These flowing cohesive arcs make for very few feelings of repetitiveness, a refreshing badge for metalcore in general. There’s some touches of swancore (math rock meets post-hardcore) influenced guitarwork such as on the single “An Evening of Moving Pictures with Scooter Corkle” doing justice to them landing an opener spot on the upcoming Hail the Sun tour. Production wise, it has a very clean modern sound that definitely leans into those swancore influences and is a bit atypical compared to their sass-core contemporaries. However, with the complexity of their writing and the range of different guitar styles on display, this more crisp approach feels needed to truly get the most out of their sound. Kaonashi are simply one of the best new metalcore bands out there, bringing a fun, energetic fusion of old and new wrapped in colourful and vibrant packaging.

Trent Bos  

Dead Heat – World at War (hardcore, crossover thrash)

Whatever they are putting in the water out there in Southern California must be something because that area just keeps pumping out band after band. Not just any bands, but ones that people should take note of. Bands such as Sunami, Gulch, Retaliate and Drain are all ones that have made a huge splash in the scene and Dead Heat are no exception. The band has done their time putting out a handful of EP’s and a split but now they are ready to show us what they are capable of with a full length out on Triple B Records. At its “core” it is hardcore but the band definitely dip into thrashy riffs that bring to mind bands like Power Trip, Enforced and fellow Californians, Drain. Drain’s album from last year quickly rose to the top of my EOTY list and this has surpassed that in the number of listens being out for only a couple of weeks. It has a catchiness to it and I love the “swagger” of it. The difference between the two bands is that Drain are just pure energy with huge Slayer riffs while Dead Heat have a presence about them and offer a lot more variety. The album is sequenced really well in that the first half is just pure crossover thrash while the second half is more experimental and delves into a sound akin to 90’s metalcore a la someone like fellow Californians, Strife. They do this perfectly with the aptly placed intermission that almost feels like a lost Metallica track.
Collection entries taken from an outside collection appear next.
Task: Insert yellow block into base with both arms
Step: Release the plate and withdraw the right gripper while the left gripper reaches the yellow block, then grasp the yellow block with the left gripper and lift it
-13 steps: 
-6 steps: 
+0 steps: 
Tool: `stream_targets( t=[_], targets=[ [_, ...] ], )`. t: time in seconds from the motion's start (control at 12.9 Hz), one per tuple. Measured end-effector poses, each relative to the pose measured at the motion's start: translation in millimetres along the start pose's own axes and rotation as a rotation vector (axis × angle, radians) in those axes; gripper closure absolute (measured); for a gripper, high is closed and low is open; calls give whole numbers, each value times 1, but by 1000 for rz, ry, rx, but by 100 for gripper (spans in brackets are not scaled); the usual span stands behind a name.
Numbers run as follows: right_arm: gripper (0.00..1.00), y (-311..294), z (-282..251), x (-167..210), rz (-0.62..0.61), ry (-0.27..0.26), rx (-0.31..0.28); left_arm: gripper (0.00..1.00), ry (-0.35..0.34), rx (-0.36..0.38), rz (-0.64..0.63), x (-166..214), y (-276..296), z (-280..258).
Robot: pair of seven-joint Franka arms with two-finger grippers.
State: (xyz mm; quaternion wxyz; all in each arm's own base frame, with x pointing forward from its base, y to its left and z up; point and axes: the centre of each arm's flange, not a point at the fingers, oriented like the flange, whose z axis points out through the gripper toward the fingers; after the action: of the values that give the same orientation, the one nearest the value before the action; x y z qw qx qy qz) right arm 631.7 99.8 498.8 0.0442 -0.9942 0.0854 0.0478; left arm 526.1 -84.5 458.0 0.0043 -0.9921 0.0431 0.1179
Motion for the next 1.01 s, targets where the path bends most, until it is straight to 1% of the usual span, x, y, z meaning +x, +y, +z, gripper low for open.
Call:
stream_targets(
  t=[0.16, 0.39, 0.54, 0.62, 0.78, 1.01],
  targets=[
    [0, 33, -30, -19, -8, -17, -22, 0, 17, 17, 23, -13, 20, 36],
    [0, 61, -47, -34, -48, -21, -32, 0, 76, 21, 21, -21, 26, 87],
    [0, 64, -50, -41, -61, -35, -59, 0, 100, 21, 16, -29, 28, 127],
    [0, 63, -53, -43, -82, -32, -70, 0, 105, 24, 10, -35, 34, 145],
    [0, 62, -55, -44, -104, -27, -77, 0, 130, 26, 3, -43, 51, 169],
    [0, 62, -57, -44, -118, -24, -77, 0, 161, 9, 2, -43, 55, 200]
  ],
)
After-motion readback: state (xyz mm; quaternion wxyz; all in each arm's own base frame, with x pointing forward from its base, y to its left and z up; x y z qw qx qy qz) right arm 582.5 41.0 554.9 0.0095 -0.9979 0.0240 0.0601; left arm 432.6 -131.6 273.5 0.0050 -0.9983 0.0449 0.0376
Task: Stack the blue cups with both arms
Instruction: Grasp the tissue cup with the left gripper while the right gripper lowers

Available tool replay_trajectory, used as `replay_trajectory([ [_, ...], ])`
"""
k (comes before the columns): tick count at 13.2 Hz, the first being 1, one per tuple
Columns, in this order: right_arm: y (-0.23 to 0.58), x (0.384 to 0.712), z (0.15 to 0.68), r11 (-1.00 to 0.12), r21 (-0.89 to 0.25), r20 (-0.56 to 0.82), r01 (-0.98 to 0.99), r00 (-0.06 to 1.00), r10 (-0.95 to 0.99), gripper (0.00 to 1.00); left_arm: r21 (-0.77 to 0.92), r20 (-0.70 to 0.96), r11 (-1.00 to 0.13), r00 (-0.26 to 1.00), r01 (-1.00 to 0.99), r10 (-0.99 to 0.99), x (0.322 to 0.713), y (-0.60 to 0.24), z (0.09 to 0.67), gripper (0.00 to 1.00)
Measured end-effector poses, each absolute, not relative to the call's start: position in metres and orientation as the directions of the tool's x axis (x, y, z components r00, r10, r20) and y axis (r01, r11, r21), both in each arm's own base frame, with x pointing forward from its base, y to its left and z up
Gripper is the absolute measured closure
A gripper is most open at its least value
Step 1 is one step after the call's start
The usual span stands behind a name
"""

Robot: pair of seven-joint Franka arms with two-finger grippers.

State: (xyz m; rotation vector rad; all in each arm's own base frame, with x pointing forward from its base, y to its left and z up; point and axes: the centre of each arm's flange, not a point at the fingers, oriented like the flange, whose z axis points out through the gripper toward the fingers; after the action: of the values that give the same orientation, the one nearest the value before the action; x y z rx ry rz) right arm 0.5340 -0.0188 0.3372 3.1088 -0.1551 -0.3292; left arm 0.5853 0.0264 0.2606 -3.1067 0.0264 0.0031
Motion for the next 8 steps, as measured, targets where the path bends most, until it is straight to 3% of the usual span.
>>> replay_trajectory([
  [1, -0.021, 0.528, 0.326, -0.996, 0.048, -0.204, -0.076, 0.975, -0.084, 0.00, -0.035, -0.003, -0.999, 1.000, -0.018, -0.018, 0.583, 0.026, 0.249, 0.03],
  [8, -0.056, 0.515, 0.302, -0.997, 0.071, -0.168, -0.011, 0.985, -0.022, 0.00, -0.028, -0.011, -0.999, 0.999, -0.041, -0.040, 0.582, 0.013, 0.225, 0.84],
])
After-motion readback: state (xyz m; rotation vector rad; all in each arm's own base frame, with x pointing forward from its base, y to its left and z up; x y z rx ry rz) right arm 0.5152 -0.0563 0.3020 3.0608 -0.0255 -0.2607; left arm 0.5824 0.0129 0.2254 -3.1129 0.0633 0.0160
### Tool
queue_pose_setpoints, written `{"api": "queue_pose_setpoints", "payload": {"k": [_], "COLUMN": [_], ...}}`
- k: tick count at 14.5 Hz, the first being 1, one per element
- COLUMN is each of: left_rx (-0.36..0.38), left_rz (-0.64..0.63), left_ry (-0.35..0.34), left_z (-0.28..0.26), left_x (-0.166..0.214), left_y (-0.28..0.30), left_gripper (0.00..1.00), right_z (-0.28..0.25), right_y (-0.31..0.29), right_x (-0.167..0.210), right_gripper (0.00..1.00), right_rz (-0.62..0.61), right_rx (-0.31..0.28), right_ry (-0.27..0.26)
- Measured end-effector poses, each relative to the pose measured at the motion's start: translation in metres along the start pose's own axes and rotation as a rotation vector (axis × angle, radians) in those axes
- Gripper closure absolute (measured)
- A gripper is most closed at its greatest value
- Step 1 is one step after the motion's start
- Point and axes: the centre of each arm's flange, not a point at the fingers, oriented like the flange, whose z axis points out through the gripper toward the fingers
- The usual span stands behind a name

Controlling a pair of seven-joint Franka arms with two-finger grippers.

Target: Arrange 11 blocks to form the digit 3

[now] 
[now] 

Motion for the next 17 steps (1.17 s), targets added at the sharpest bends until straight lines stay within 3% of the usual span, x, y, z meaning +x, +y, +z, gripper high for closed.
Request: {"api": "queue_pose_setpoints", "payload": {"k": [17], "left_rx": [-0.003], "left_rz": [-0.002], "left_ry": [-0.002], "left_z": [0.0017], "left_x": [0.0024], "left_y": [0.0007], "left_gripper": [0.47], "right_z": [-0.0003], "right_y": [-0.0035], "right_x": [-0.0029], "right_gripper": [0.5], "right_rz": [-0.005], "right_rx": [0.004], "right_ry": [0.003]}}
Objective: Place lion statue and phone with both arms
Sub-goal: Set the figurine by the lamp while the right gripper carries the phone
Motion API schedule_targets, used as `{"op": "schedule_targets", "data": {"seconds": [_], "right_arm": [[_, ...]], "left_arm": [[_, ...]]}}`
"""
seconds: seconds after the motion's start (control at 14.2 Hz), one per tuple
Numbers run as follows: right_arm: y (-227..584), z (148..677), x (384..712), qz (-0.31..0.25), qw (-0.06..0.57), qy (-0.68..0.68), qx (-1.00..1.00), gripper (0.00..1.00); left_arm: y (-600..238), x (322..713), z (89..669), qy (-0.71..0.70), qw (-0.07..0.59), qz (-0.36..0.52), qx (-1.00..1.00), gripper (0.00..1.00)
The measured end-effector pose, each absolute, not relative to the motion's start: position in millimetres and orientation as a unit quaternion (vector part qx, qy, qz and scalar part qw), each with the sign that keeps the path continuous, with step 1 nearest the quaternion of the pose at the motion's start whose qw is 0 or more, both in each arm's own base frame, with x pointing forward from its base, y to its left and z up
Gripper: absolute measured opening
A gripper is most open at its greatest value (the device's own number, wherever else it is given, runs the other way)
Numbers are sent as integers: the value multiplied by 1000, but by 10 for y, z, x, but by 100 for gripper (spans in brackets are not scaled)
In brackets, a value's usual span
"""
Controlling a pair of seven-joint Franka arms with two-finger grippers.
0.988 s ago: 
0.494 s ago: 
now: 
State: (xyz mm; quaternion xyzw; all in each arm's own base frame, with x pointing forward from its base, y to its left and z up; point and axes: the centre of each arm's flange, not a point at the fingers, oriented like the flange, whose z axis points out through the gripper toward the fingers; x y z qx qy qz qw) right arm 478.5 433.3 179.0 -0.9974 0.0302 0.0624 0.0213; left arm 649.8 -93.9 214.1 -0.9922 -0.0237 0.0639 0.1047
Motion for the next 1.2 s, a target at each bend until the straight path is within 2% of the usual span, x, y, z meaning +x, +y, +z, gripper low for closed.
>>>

This record has been in constant rotation for me and is just a fun record that gets you energized to literally take on the world. My favorite track has to be “Age of DH” which has this almost ritualistic chanting in it where I can just picture pile up galore happening. I cannot recommend this record enough if you are a fan of any of the NUMEROUS bands I have mentioned. I can’t wait for them to tour and come to the east coast.

Nate Johnson

The Crowdkillers

CalibanZeitgeister (metalcore)

German metalcore heavyweights Caliban are back with their twelfth studio album and don’t look to be slowing down any time soon. Zeitgeister hits every benchmark you’d hope to hear on a modern metalcore record, from pseudo-djent grooves to overdriven melodic choruses and spine-snapping breakdowns. Caliban have one thing that most bands don’t, however: over twenty years experience in the scene. Their veteranship shows, crafting each track with precision and an edge that most younger acts hope to one day capture.

Years of experience and a willingness to adapt their sound to prevailing trends in the space have crowned Caliban as one of the most versatile and brutal acts still active from the OG metalcore days. Barnburners like “Nichts ist für immer” are the only proof you need that the quintet from Essen are still on top of their game, fusing traditional European melodeath synth effects with modern core anthemics. Zeitgeister in its entirety is an absolute bullseye, and I can’t wait to hear their thirteenth album if they continue being this damn good so late in their career.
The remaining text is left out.